Letters to the Editor - Dec. 10, 2007


ACPM: Ask lawmakers now to fund preventive medicine residencies


ACPM: Ask lawmakers now to fund preventive medicine residencies

Regarding "We have more students, now what?" (Article, Oct. 22/29): While Council on Graduate Medical Education Vice Chair Robert Phillips Jr., MD, MSPH, is appropriately concerned with the need to expand CMS-funded residency slots, the American College of Preventive Medicine is concerned that the present lack of any support from CMS for preventive medicine residency training continues to cripple our public health infrastructure at a time when our nation's public health has become a growing concern for all.

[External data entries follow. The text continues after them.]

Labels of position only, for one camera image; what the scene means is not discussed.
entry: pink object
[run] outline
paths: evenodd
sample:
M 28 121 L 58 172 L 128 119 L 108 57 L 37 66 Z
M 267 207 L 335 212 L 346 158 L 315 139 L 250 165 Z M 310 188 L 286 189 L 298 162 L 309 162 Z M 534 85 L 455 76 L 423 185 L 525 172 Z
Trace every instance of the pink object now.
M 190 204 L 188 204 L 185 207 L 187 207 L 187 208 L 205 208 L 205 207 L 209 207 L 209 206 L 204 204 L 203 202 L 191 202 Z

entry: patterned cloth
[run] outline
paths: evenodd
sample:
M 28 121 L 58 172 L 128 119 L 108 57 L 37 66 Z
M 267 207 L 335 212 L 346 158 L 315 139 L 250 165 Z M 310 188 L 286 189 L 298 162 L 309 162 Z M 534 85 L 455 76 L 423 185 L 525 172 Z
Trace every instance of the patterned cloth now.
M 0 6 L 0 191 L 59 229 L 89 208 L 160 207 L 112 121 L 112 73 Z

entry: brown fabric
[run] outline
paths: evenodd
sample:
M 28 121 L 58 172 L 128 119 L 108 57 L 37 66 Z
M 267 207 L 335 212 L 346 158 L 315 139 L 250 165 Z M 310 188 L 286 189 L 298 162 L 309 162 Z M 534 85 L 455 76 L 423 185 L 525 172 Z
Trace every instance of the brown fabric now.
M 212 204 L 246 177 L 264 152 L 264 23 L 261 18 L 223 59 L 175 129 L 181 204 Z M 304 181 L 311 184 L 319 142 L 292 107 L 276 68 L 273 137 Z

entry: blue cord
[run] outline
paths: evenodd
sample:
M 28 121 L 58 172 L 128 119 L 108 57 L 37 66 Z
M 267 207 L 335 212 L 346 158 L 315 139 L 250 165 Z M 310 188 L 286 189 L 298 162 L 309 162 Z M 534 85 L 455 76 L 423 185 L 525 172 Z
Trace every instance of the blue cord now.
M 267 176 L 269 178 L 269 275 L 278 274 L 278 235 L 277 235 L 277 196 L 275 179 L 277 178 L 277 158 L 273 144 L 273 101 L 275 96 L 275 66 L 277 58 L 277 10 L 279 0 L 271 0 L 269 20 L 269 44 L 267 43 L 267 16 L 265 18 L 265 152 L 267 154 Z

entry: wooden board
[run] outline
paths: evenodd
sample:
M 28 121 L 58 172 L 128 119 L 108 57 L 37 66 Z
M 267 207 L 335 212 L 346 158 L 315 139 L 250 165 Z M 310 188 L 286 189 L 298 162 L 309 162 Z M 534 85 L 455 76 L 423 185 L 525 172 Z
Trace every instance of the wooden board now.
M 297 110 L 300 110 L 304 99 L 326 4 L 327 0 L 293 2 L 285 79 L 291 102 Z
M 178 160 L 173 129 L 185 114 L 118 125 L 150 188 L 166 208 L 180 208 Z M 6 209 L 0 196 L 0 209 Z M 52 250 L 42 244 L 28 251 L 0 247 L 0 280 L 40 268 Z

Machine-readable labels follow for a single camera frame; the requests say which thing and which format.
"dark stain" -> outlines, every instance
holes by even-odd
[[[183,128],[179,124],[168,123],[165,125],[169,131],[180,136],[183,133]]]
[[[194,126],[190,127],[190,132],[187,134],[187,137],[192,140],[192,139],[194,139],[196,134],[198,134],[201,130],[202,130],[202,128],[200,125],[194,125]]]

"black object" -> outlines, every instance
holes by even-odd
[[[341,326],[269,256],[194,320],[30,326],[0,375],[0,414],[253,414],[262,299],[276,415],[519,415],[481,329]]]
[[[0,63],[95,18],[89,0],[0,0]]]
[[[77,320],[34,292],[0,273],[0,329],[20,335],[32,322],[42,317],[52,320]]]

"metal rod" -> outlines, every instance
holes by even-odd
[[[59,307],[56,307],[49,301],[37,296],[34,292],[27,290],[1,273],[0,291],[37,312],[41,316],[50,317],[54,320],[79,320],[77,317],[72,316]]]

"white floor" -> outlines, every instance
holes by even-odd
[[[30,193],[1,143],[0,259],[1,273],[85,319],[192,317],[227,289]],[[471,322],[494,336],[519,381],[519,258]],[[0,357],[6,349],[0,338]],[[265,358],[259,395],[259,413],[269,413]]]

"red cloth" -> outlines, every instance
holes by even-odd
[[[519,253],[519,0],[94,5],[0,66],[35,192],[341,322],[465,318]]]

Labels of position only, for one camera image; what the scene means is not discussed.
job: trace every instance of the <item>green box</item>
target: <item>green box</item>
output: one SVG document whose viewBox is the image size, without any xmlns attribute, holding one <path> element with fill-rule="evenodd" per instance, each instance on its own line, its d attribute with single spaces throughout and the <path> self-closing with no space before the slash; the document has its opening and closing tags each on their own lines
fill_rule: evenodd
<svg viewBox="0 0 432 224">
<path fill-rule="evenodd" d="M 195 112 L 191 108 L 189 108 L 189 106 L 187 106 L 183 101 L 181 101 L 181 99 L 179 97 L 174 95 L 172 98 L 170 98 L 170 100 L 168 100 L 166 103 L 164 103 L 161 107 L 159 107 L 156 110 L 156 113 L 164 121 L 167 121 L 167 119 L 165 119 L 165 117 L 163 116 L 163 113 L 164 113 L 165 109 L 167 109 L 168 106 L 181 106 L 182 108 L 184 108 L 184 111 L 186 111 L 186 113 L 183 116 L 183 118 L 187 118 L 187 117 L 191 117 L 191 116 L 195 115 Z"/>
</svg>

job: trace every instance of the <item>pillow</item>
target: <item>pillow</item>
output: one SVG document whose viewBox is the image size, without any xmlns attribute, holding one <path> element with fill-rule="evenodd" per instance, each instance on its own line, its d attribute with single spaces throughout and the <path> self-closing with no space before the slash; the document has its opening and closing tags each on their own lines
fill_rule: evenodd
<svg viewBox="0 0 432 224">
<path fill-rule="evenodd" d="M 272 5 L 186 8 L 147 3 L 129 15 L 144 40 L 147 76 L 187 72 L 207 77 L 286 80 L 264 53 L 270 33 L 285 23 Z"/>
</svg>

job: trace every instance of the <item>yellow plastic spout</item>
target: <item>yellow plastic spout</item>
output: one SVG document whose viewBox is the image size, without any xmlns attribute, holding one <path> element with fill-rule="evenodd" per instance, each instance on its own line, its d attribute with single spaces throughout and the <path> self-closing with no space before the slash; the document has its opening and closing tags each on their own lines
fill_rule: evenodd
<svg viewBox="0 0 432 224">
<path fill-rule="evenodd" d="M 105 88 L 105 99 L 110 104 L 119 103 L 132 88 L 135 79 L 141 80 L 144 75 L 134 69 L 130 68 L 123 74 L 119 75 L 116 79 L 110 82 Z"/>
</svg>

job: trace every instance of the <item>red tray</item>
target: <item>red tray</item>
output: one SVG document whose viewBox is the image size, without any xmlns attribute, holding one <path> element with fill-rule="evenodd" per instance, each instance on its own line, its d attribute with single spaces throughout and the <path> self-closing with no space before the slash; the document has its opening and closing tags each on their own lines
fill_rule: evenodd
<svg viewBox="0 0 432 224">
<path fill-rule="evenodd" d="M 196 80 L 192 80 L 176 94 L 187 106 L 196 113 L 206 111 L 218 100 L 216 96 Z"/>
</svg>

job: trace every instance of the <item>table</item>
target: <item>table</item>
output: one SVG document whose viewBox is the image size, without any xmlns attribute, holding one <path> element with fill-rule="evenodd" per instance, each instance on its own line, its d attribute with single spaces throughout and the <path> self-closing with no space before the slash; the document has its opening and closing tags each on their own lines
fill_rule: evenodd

In its June 2007 report, the Institute of Medicine estimates a deficit of 10,000 public health physicians in the U.S. Currently we have a total of 74 active residency programs with only 285 residents, although these programs are accredited to produce 551 residents. Only about 10% to 15% of these residents are supported through direct federal funding.

We ask our colleagues throughout medicine to write their representatives and senators, asking them to co-sponsor the Preventive Medicine and Public Health Training Act (S 1120; HR 3404), that would establish a dedicated and stable funding stream for preventive medicine residency training.

This legislation would begin the process of re-populating our physician public health work force by authorizing the CDC to fund approximately 400 residents per year in public health, preventive medicine, occupational medicine, and aerospace medicine.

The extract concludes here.